Présenté dans le cadre de la 8ème édition du festival SPOT du Théâtre Paris Villette, Dans la foule est une adaptation du roman homonyme de Laurent Mauvignier, lui-même inspiré du tragique drame du Heysel survenu en Belgique dans les années 1980. 

Le spectacle s'ouvre sur le thème de la Ligue des champions, des images de stade mêlées à un texte - le roman ? - sont projetées sur l'écran presque translucide qui laisse visualiser la succession de témoins victimes du drame dans leurs langues respectives. Belges, Français, Anglais ou encore Italiens, les nationalités se croisent et se rejoignent dans la douleur. Ils ne dialogueront que peu ensemble. Comme des fantômes, si tôt le monologue de l'un d'eux terminé, disparition en fondu au noir, apparition d'un nouveau. Une fois l'écran levé, une immense cage de but apparait sur le plateau. Les quatre protagonistes s'y retrouvent écrasés - dans ces moments c'est une caméra qui fixe les visages avec des gros plans terrifiants plongés dans l'obscurité -, s'y suspendent et parfois, la cage offre un moment suspendu plein de poésie : ils semblent nager dans le filet.

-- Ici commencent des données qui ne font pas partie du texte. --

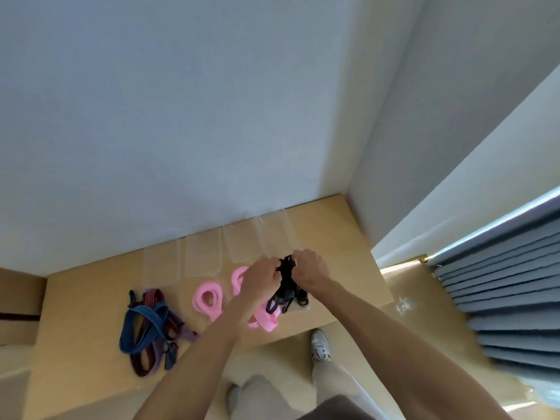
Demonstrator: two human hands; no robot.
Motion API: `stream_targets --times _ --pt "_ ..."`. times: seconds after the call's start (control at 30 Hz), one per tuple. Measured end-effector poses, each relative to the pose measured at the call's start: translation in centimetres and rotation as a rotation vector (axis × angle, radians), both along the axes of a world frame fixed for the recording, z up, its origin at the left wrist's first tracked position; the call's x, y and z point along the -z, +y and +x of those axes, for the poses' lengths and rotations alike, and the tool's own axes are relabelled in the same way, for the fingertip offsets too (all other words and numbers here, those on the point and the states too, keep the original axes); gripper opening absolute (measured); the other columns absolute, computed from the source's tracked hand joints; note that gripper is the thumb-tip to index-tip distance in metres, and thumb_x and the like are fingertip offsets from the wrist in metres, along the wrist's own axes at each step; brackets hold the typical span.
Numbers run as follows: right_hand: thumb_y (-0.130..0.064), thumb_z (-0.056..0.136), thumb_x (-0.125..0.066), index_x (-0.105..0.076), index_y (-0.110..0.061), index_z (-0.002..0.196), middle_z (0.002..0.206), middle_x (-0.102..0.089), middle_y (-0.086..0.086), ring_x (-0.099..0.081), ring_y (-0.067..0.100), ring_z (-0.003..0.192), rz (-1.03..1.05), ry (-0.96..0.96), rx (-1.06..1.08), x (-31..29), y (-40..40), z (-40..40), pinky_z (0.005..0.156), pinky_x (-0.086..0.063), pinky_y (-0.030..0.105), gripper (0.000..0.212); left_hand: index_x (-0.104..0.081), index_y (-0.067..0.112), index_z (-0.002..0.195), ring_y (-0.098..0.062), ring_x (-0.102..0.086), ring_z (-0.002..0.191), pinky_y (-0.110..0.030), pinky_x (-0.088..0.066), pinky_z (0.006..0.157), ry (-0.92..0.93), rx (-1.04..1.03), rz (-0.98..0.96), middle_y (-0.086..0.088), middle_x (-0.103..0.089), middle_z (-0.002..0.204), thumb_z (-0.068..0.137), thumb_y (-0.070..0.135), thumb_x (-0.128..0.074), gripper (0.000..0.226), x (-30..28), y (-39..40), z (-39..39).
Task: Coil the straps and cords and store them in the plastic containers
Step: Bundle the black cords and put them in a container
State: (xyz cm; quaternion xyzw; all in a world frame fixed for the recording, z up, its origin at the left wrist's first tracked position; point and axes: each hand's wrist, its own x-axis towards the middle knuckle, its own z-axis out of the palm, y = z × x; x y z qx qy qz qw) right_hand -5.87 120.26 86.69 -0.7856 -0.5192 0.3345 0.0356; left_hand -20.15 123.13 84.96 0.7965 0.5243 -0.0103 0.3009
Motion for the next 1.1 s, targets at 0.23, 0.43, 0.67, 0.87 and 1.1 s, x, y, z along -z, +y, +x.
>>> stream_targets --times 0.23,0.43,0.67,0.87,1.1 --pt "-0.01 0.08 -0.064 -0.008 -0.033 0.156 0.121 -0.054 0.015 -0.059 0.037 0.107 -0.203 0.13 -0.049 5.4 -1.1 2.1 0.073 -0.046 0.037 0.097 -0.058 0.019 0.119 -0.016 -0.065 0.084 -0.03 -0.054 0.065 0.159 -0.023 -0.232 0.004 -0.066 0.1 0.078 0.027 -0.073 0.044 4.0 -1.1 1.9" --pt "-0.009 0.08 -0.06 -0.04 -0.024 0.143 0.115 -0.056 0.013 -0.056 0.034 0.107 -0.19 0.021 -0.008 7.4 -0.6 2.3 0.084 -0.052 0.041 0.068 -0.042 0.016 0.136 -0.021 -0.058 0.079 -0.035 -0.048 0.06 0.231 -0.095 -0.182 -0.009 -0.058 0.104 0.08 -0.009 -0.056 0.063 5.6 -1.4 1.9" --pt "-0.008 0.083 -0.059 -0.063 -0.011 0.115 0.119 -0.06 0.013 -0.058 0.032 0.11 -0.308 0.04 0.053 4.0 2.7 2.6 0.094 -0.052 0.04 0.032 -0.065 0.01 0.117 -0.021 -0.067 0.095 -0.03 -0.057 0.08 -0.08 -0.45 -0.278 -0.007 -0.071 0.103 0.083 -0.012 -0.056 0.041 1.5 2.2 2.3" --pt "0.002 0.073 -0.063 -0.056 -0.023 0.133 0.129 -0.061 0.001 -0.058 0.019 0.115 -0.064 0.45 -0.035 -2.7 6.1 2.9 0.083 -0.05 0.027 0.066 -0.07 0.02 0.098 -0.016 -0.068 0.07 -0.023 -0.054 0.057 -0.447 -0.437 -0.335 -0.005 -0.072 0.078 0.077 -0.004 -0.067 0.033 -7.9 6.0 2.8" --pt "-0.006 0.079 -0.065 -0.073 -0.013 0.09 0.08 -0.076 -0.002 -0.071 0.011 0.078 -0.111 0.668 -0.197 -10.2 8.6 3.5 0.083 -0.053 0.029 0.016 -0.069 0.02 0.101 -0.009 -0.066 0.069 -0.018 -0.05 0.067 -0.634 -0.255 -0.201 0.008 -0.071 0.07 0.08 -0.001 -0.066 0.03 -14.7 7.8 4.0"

Respectant fidèlement la fresque polyphonique du romancier, Julien Bouffier s'est rapproché d'Hélène Cathala pour proposer un spectacle qui fait alterner le théâtre et la danse. La chorégraphie des corps permet d'accentuer la dramaturgie tout en la recouvrant de grâce - mention particulière pour le duo pour la scène de la nuit à l'hôtel -. Sans avoir à recréer la foule, la création du duo Julien Bouffier - Laurent Rojol mêle archives et images du plateau pour mieux entraîner le public dans l'effroi. Les comédiens livrent tous une prestation d'une grande justesse et de belles émotions au rendez-vous. 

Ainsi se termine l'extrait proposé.